Из дверей освещенного опустевшего зала выглядывали кучки неподдавшихся панике людей.

А за стенами дома, на свежем, ядреном воздухе, под мягким лунным светом, толпа пришла в себя. Все сбились, как овцы, в кучу: женщины, молодежь, солдаты.

- Пьяный, анафема. Надо ему бучку дать... Это - Чуланов Мишка! - выкрикивал какой-то рыжеусый маленький солдатик.

- Такой скандал, чортов дьявол в благородном месте произвел, - кричал другой солдат.

- От такого ужасу не долго и в штаны... Будь он проклят...

Послышались бубенцы, песня, гиканье: к дому подкатили на двух тройках офицеры.

- Стоп! - и кучера-солдаты осадили лошадей.

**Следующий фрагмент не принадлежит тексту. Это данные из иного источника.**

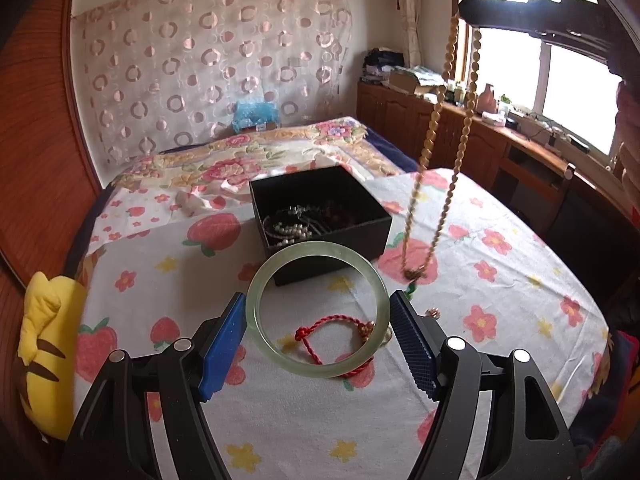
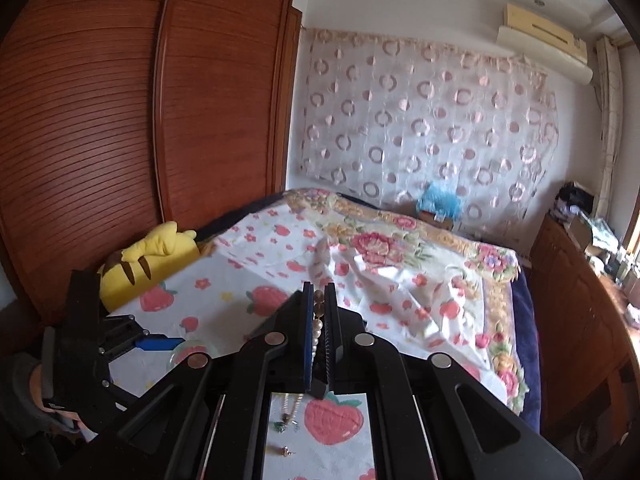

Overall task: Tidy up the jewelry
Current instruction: 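Lift the necklace with the right tool while the left tool reaches its green pendant, then grasp the green pendant with the left tool and lower both tools over the box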

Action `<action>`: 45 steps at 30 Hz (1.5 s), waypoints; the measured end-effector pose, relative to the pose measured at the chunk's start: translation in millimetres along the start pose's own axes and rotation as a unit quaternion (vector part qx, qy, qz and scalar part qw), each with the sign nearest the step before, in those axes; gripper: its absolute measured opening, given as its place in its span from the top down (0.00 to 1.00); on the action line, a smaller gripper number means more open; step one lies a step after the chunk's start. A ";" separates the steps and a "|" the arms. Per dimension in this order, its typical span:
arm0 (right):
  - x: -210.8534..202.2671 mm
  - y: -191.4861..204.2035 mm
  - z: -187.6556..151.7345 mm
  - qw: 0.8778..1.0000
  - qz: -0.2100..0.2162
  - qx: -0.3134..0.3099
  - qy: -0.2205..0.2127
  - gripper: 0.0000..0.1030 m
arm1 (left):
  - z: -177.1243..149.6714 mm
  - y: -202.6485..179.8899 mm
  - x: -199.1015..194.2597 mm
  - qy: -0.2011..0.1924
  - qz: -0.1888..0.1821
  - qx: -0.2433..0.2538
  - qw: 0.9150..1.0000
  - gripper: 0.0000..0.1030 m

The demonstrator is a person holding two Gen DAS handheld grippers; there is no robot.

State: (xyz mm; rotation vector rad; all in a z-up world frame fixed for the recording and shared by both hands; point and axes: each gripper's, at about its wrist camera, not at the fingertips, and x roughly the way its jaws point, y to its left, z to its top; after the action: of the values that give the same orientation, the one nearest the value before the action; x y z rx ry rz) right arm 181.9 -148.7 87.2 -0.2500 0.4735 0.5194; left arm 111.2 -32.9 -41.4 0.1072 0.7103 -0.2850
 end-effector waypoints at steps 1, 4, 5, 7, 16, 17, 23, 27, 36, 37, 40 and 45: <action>1.7 -0.9 -1.5 1.000 0.001 0.002 0.002 0.94 | -1.2 -0.7 3.8 0.005 -0.001 0.001 1.000 0.33; 6.1 -0.6 -4.0 1.000 -0.001 0.003 0.006 0.94 | -6.9 -3.5 18.2 0.026 -0.002 0.008 1.000 0.33; 7.0 -0.9 -4.9 1.000 -0.001 0.002 0.008 0.94 | -9.2 -4.5 24.4 0.034 0.000 0.010 0.999 0.33; 10.7 -1.9 -6.8 1.000 -0.004 0.003 0.013 0.94 | -12.2 -6.0 33.2 0.046 -0.001 0.011 0.999 0.33; 15.7 -9.9 -13.3 1.000 -0.004 0.015 0.018 0.94 | -21.7 -8.9 51.3 0.079 -0.009 0.013 0.997 0.28; 15.7 -10.0 -13.2 1.000 -0.004 0.015 0.019 0.94 | -21.7 -9.2 50.3 0.078 -0.008 0.013 0.997 0.22; 13.5 -14.2 -13.2 1.000 -0.004 0.019 0.012 0.94 | -14.2 -18.8 41.2 0.055 -0.012 0.015 0.998 0.21; 9.4 -15.3 -11.9 1.000 -0.007 0.019 0.004 0.94 | -4.1 -38.6 46.8 0.047 -0.041 0.026 0.998 0.33; 10.6 -27.4 -23.5 0.999 -0.015 0.037 0.011 0.94 | 11.8 -70.8 100.3 0.097 -0.099 0.043 0.989 0.58; 10.1 -28.8 -25.2 0.999 -0.015 0.040 0.011 0.94 | 13.5 -74.0 105.9 0.102 -0.100 0.047 0.989 0.59; 7.9 -34.6 -29.2 0.999 -0.017 0.048 0.009 0.94 | 16.2 -80.5 117.6 0.114 -0.101 0.055 0.987 0.64; 4.1 -43.7 -34.6 0.998 -0.019 0.058 0.008 0.94 | 20.9 -84.7 125.8 0.117 -0.097 0.062 0.987 0.84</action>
State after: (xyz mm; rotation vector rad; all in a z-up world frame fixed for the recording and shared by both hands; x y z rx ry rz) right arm 195.5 -195.7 60.1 -0.1515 0.5113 0.4512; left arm 190.2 -145.7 -108.3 0.1923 0.9375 -0.5083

- Что? Гуляете? С праздником, господа свободные эстонцы! А можно нам, так сказать, присовокупить себя? - И холеный, краснощекий в великолепных бакенбардах офицер занес из саней лакированную ногу.

И в сотню ртов загалдел народ: жалобы, угрозы, плач. Солдаты сорвались с мест и, подобрав полы, замелькали меж соснами, как зайцы, утекая.

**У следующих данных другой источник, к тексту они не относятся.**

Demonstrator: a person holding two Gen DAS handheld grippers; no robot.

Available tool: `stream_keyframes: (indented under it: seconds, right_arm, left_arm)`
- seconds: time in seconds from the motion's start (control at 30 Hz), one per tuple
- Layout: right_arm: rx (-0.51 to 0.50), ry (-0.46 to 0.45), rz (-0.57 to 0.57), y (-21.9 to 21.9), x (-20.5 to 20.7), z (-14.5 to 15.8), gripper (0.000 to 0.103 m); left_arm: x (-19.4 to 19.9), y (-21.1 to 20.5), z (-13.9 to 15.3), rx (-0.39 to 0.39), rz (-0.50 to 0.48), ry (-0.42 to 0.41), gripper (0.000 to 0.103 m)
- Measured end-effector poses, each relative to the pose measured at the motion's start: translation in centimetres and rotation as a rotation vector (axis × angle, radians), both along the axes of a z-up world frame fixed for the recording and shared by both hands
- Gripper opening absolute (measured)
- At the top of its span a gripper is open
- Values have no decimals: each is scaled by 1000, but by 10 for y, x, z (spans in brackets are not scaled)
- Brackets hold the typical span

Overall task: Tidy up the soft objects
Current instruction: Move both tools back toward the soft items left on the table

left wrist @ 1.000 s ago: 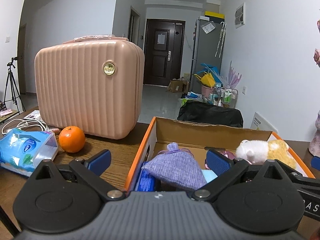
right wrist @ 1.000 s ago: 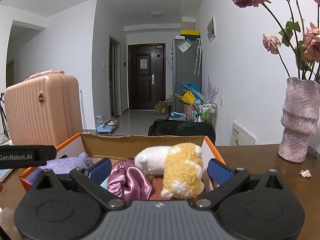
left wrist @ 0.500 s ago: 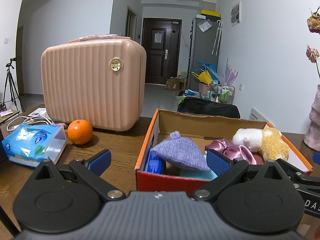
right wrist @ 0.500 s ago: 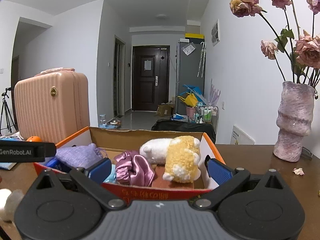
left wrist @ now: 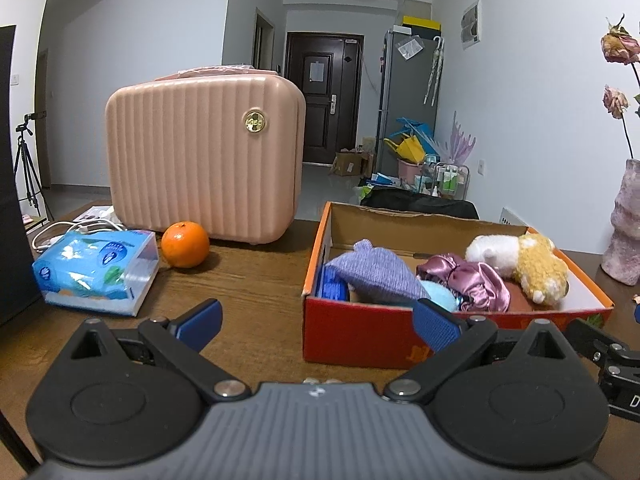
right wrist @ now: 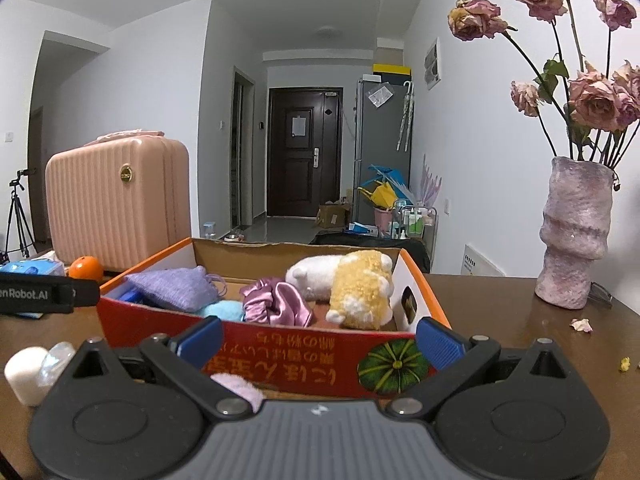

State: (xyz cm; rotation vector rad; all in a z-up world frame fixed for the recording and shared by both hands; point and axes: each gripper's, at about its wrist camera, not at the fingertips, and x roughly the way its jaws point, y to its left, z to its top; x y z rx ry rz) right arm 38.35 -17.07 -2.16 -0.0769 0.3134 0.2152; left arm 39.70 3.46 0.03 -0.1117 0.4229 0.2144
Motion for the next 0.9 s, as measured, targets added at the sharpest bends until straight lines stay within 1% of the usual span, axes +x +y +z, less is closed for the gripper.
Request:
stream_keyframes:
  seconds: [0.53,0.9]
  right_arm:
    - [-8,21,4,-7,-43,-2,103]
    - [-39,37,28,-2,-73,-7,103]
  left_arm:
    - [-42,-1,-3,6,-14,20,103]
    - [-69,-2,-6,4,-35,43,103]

Николай Ребров отпаивал Варю холодной водой:

- Это ж все было подстроено... Для озорства... Варечка, успокойтесь... Хотите, я вам кусок ветчины принесу?

Варя сидела на стуле, в дальнем углу буфета, она смеялась, плакала, целовала юноше руки, пугливо покашиваясь на шумную кучку пирующих солдат.

- Проведемте, дррузья-а-а, эфту ночь виселе-е-й!! - орали Масленников и Чуланов, обняв друг друга за шеи и чокаясь стаканами.

На стойке закуски, выпивка. В разбитое окно лез с улицы Кравчук:

- Эге ж! - хрипел он простуженно. - Горилка?!. А ну, трохи-трохи мне. Дюже заколел. Бррр!

В дом ввалилась с парадного крыльца толпа. Впереди, блистая погонами и пуговицами, быстро и четко шагали офицеры, серебряный звон шпор разносился на фоне шума, как на блюде. Солдаты вскочили, забыв про хмель. Кравчук схватил бутылку шнапсу и вывалился вниз головой обратно чрез окно на мороз, за ним загремел Чуланов с курицей и колбасой, за ним - в тяжком пыхтеньи - солдатня.